When a connection fails, "the port is not open" is one of the first things on the checklist. But there is a meaningful difference between a port that is closed, one that is firewalled, and one that is open but the service behind it is broken. Knowing which situation you are in changes what you do next.
Three States a Port Can Be In
Open — something is actively listening on that port. A TCP connection attempt completes the three-way handshake. This is what you want.
Closed — the machine is reachable but nothing is listening on that port. The OS sends back a TCP RST (reset) immediately. This is actually useful — it tells you the machine is up and networking is working, just not that specific service.
Filtered / timed out — a firewall is silently dropping packets. The connection hangs until it times out.
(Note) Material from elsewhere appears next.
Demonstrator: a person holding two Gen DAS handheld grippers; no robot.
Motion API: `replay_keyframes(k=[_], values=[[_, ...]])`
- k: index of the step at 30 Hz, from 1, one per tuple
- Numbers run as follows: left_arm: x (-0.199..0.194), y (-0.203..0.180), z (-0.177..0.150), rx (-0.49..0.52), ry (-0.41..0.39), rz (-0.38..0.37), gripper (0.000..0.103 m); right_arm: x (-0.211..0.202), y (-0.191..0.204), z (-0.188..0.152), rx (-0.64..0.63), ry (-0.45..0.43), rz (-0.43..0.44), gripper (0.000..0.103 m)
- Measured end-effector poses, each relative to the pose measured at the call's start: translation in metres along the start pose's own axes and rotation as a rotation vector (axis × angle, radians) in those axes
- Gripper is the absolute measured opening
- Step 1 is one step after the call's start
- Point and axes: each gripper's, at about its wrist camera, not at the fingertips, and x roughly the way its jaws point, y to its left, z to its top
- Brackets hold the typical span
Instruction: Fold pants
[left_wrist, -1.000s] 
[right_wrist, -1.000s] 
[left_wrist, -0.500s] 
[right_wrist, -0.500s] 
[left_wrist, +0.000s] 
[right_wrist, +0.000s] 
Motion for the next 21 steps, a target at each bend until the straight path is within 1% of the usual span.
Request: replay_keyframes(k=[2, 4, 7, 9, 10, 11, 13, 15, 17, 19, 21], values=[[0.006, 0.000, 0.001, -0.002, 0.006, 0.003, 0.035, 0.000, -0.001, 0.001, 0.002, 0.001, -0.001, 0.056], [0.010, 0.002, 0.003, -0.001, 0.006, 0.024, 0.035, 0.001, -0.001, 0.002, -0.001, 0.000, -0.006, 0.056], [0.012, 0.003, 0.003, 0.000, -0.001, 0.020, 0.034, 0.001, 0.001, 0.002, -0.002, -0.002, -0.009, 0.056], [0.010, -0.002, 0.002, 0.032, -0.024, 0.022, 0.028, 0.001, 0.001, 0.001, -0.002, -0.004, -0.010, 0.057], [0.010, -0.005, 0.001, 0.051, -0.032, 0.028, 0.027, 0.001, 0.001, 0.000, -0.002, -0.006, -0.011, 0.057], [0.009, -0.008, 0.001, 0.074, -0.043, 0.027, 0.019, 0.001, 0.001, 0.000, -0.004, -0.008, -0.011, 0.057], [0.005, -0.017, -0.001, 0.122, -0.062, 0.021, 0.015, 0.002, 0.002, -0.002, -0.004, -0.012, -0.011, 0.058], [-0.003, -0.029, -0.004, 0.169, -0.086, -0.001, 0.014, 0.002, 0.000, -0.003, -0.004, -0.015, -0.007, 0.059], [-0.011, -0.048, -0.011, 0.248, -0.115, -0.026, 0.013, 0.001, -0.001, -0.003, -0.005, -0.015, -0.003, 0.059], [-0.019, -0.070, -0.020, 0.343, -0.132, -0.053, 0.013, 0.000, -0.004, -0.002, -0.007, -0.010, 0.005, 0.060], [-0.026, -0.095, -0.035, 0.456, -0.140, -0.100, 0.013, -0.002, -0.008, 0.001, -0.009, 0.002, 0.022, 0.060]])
No RST, no ICMP rejection, just nothing. This is the most common situation with production servers that have strict firewall rules.
Checking a Port from Multiple Locations
Your own machine can only tell you whether the port is open from your location and ISP. A firewall might block your IP specifically, or a geo-based rule might block an entire country, while the port is perfectly accessible from everywhere else.
The TCP check tool tests whether a port is open from 50+ global nodes simultaneously. Enter example.com:443 (or just an IP with port), run the check, and you immediately see which regions can connect and which cannot.
Partial results — some nodes timing out while others succeed — almost always indicate IP-based blocking or geo-filtering, not an actual service problem.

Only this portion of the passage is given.